## [Task item]
Every line of the data below should be written out word for word.

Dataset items
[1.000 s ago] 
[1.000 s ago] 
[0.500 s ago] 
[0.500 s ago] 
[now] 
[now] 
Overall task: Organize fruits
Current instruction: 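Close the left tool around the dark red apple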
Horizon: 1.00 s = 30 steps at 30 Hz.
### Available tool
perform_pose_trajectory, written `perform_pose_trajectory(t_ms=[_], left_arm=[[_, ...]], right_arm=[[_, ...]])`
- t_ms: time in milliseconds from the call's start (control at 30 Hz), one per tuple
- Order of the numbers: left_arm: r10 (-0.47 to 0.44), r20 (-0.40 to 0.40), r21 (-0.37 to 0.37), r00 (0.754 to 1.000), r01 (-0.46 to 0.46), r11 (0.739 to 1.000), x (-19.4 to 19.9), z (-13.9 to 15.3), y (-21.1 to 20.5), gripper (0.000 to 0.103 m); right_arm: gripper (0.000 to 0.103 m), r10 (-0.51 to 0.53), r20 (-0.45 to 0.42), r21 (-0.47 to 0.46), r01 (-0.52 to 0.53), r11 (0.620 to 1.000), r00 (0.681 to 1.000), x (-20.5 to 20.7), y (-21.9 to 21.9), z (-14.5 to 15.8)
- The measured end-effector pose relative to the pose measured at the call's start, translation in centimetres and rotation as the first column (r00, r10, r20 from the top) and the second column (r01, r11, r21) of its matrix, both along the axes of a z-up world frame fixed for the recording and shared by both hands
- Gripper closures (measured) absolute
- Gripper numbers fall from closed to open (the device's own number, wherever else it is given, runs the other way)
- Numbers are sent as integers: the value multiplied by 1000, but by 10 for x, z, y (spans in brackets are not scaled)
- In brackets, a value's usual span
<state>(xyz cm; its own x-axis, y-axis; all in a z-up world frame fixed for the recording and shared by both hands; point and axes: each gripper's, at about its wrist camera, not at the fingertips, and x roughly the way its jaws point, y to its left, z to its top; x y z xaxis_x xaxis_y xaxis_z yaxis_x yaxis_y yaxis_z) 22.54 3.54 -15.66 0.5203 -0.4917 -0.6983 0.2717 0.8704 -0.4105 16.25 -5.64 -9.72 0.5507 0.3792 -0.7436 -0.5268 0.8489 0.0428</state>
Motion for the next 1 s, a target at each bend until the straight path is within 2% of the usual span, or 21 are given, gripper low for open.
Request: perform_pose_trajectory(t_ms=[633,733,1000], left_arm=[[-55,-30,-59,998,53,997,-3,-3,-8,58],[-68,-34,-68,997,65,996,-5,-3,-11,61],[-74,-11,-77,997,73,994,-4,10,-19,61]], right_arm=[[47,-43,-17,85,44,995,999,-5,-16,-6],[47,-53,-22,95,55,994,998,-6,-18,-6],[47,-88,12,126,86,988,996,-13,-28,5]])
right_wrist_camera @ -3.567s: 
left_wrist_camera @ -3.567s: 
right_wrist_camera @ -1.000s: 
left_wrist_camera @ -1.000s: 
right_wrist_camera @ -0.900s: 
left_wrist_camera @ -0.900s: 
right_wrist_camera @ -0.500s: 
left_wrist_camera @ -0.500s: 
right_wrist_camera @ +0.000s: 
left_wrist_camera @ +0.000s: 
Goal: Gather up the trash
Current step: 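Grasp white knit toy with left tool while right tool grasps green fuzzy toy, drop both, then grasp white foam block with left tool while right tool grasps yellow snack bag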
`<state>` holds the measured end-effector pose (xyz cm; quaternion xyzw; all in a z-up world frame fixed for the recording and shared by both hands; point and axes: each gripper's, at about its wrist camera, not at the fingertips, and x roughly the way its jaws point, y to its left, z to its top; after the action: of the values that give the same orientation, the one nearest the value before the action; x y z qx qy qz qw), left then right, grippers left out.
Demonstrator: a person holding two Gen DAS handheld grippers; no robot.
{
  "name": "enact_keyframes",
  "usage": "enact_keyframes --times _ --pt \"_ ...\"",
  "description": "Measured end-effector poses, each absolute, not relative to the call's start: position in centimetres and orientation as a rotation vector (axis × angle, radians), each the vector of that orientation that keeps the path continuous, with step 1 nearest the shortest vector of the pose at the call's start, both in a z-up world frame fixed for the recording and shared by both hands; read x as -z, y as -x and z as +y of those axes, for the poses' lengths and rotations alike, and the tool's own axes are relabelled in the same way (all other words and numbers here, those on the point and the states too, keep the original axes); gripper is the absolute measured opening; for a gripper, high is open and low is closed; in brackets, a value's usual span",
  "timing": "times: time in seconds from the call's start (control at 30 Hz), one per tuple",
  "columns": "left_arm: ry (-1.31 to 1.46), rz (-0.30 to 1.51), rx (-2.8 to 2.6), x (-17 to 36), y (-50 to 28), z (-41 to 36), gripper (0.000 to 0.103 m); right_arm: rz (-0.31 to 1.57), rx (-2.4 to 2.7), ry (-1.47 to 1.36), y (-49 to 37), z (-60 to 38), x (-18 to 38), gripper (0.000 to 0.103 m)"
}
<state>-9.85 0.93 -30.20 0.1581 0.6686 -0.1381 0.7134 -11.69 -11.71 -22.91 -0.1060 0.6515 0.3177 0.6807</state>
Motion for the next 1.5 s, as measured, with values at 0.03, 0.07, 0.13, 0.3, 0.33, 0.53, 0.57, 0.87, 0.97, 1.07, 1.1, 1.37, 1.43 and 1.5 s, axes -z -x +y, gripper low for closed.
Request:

## [Answer box]
[1.000 s ago] 
[1.000 s ago] 
[0.500 s ago] 
[0.500 s ago] 
[now] 
[now] 
Overall task: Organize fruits
Current instruction: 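Close the left tool around the dark red apple
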Horizon: 1.00 s = 30 steps at 30 Hz.
### Available tool
perform_pose_trajectory, written `perform_pose_trajectory(t_ms=[_], left_arm=[[_, ...]], right_arm=[[_, ...]])`
- t_ms: time in milliseconds from the call's start (control at 30 Hz), one per tuple
- Order of the numbers: left_arm: r10 (-0.47 to 0.44), r20 (-0.40 to 0.40), r21 (-0.37 to 0.37), r00 (0.754 to 1.000), r01 (-0.46 to 0.46), r11 (0.739 to 1.000), x (-19.4 to 19.9), z (-13.9 to 15.3), y (-21.1 to 20.5), gripper (0.000 to 0.103 m); right_arm: gripper (0.000 to 0.103 m), r10 (-0.51 to 0.53), r20 (-0.45 to 0.42), r21 (-0.47 to 0.46), r01 (-0.52 to 0.53), r11 (0.620 to 1.000), r00 (0.681 to 1.000), x (-20.5 to 20.7), y (-21.9 to 21.9), z (-14.5 to 15.8)
- The measured end-effector pose relative to the pose measured at the call's start, translation in centimetres and rotation as the first column (r00, r10, r20 from the top) and the second column (r01, r11, r21) of its matrix, both along the axes of a z-up world frame fixed for the recording and shared by both hands
- Gripper closures (measured) absolute
- Gripper numbers fall from closed to open (the device's own number, wherever else it is given, runs the other way)
- Numbers are sent as integers: the value multiplied by 1000, but by 10 for x, z, y (spans in brackets are not scaled)
- In brackets, a value's usual span
<state>(xyz cm; its own x-axis, y-axis; all in a z-up world frame fixed for the recording and shared by both hands; point and axes: each gripper's, at about its wrist camera, not at the fingertips, and x roughly the way its jaws point, y to its left, z to its top; x y z xaxis_x xaxis_y xaxis_z yaxis_x yaxis_y yaxis_z) 22.54 3.54 -15.66 0.5203 -0.4917 -0.6983 0.2717 0.8704 -0.4105 16.25 -5.64 -9.72 0.5507 0.3792 -0.7436 -0.5268 0.8489 0.0428</state>
Motion for the next 1 s, a target at each bend until the straight path is within 2% of the usual span, or 21 are given, gripper low for open.
Request: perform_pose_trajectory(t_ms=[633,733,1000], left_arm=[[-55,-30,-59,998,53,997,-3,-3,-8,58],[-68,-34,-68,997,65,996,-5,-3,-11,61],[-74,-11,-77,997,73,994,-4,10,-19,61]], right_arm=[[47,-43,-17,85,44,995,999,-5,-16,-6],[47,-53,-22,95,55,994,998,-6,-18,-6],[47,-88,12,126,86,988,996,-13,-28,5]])
right_wrist_camera @ -3.567s: 
left_wrist_camera @ -3.567s: 
right_wrist_camera @ -1.000s: 
left_wrist_camera @ -1.000s: 
right_wrist_camera @ -0.900s: 
left_wrist_camera @ -0.900s: 
right_wrist_camera @ -0.500s: 
left_wrist_camera @ -0.500s: 
right_wrist_camera @ +0.000s: 
left_wrist_camera @ +0.000s: 
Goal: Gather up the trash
Current step: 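Grasp white knit toy with left tool while right tool grasps green fuzzy toy, drop both, then grasp white foam block with left tool while right tool grasps yellow snack bag
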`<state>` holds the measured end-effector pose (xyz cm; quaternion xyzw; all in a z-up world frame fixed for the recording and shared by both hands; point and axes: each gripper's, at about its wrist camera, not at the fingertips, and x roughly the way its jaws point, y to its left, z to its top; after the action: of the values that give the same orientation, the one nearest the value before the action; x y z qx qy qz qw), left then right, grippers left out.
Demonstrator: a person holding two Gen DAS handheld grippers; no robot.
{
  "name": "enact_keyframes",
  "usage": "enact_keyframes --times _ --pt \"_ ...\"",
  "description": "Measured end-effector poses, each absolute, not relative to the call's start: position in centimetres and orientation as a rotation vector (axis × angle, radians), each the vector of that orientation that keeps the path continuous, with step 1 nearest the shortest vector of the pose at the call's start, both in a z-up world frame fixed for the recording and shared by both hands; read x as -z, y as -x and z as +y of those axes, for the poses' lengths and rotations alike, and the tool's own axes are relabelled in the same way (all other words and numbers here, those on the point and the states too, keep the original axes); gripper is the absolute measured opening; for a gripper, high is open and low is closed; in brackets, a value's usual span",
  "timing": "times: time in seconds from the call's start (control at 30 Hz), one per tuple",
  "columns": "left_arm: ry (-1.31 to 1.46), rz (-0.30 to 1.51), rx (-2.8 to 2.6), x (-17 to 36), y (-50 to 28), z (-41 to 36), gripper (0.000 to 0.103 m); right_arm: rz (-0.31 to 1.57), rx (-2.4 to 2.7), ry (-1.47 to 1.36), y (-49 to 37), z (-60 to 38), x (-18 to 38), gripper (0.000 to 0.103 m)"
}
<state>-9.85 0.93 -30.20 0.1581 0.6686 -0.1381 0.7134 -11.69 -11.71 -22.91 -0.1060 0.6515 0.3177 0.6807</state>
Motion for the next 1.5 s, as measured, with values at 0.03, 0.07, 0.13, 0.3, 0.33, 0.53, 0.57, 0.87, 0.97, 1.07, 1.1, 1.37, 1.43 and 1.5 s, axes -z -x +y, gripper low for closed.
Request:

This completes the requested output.